Saturday, January 31, 2009

perfectly good wine

Today I am going to tell you about a careless girl's story of losing two bottles of really nice wine in the Adelaide Domestic Airport. This is not one of those story with a happy ending. If you are expecting one, do read the story of Cinderella instead. You have been forewarned.

Once upon a time, there lived a careless little girl. She managed to lose all kinds of things. She lost a few pairs of sunglasses which made her vowed to herself that she would never buy any that cost more than $20. She lost a shopping bag full of clothes, never to see them again. She lost her wallet with $500 and all kinds of identifications in it. Now, knowing this, you would think she would be a bit more mindful of herself. But, as this story goes on, you would find otherwise.
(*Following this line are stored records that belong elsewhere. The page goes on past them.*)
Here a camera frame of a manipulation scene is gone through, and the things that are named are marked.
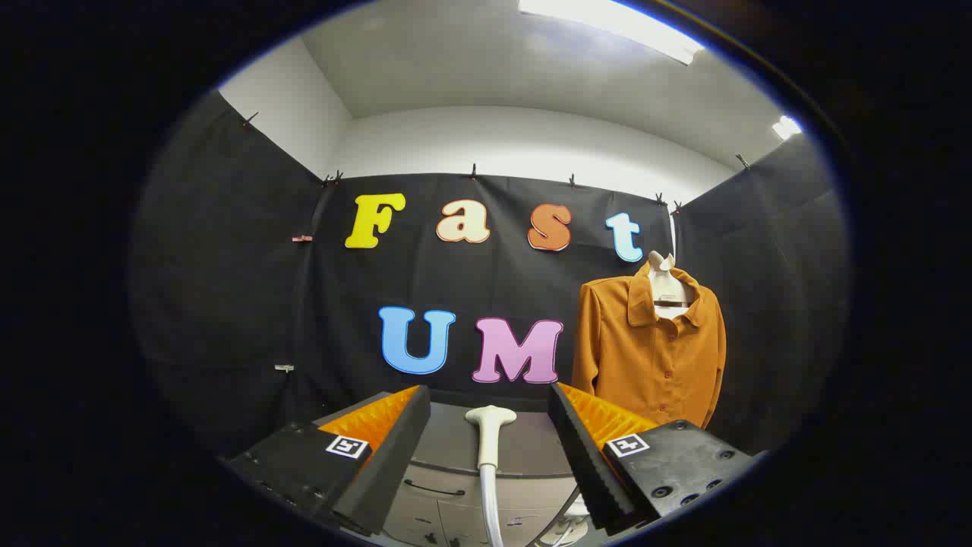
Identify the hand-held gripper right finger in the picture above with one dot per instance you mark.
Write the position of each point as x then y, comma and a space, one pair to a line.
581, 456

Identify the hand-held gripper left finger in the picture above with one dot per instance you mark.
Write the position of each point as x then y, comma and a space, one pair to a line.
391, 463

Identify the white garment steamer head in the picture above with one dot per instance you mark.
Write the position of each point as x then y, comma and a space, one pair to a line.
490, 433

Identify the brown button-up shirt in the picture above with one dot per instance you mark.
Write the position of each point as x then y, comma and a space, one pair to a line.
653, 365

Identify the white clothes hanger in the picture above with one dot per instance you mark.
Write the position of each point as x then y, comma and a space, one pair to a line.
667, 285

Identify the grey cabinet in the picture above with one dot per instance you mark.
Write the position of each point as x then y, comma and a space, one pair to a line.
448, 441

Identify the black backdrop cloth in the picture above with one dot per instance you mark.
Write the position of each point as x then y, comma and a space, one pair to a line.
228, 304

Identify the small ceiling light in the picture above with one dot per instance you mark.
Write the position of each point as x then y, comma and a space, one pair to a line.
787, 128

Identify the long ceiling light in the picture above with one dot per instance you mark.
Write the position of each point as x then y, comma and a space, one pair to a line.
607, 23
Just recently, she went for a much needed short break to Adelaide. She caught up with her friend that she hadn't met for 4 years and stayed with her during her trip. They went wine-tasting and she bought two bottles of wine. A 2008 Wirra Wirra Mrs Wigley Moscato (an $18, light sparkling white wine, for a hot summer's lunch) and a 2008 d'Arenberg The Dry Dam Riesling (a $15, unusually sweet white for grapes of this region). But this story is not about her adventures in Adelaide. That story is for another day. This story is about how she came to lose the bottles of wine.
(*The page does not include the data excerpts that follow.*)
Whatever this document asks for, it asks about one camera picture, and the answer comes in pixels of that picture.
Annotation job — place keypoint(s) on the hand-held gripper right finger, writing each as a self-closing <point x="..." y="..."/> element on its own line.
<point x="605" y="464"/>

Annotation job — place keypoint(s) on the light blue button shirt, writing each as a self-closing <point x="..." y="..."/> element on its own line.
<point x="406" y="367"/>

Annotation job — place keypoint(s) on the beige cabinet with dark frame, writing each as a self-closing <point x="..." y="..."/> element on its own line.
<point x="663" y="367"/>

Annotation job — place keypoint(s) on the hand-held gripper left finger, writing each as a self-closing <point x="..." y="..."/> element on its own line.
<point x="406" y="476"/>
At the conclusion of the trip, she arrived at the airport and promptly checked in. She had with her a tote bag and a brown paper bag containing the precious wine. She went through the security checkpoint, without any hassle. She proceeded to go to the nearest ladies' toilet, so she wouldn't have to go in the plane. Inside the toilet cubicle, there was a hanging hook on the right wall and a clean marble-look bench top just behind the toilet itself. She proceeded to place the brown paper bag carefully on the bench top and hang the tote bag on the hanging hook. When she was finished with her business, she washed her hands and went to explore the airport. She found a nice little café and sat there watching the world go by. It was only when it was almost time to board the gate, that she suddenly realised she didn't have the brown paper bag with her. So she ran back to the toilet, checked the cubicle but found no brown paper bag. She went to talk to the guards manning the security checkpoint, but they said no one had come forward. She saw the cleaners and went to ask them, only to be told, "It will be long gone by now, try the security guard". She went back to the toilet and checked again, she wasn't wrong the first time.
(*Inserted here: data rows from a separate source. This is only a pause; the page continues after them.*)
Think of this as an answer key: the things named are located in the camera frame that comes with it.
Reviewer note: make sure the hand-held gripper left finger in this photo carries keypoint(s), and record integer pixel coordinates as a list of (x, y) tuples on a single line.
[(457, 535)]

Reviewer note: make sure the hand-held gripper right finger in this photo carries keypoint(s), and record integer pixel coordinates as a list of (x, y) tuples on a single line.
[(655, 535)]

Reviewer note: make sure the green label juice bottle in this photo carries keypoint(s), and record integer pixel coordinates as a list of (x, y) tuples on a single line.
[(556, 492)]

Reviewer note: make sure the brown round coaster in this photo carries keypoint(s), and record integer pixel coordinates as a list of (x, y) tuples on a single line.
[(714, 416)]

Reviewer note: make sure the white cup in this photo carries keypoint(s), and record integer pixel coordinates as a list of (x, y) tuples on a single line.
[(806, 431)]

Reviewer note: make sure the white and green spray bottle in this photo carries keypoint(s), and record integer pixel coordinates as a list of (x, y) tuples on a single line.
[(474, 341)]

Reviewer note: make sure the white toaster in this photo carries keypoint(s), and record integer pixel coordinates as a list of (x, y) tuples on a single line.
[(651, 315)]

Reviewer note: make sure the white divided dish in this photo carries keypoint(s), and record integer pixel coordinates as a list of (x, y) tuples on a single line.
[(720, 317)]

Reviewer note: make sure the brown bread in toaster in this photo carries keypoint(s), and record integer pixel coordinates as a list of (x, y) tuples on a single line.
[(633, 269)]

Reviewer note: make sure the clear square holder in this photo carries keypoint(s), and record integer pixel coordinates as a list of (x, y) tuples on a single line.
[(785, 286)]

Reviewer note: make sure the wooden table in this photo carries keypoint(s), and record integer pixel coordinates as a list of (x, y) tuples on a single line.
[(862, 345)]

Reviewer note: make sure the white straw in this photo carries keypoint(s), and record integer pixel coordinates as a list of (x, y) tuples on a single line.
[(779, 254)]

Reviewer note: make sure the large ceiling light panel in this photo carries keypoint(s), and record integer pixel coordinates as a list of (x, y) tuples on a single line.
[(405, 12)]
She felt so silly for what she just did and walked slowly with her head down to the boarding gate. She told the ground staff what had happened and they took her boarding ticket stub and told her that if something turn up, they would contact her. When she landed in her destination, she asked the baggage service if they can give her the number for Adelaide's Lost and Found. They did, but even they were skeptical that she was going to get the wine back.

She had lamented her conduct over and over again during her flight back. She even gave herself a stern scolding. For someone who was as careless as she was, she should have been more cautious. Unfortunately, it was a trait that she could not erase. So, she did what she thought was best. That if, in some odd chance, the person who took her brown paper bag had a conscience, she would like to give it as much chance as possible to come back to her. If not, then she hoped whoever took the wine died of a slow and excruciating death.

OK, fine! Maybe not die of an excruciating death. That might be a teeny bit too morbid, though they deserved it. A 7-day stint in the toilet of retching and excessive bowel movement, she thought, would also do the trick.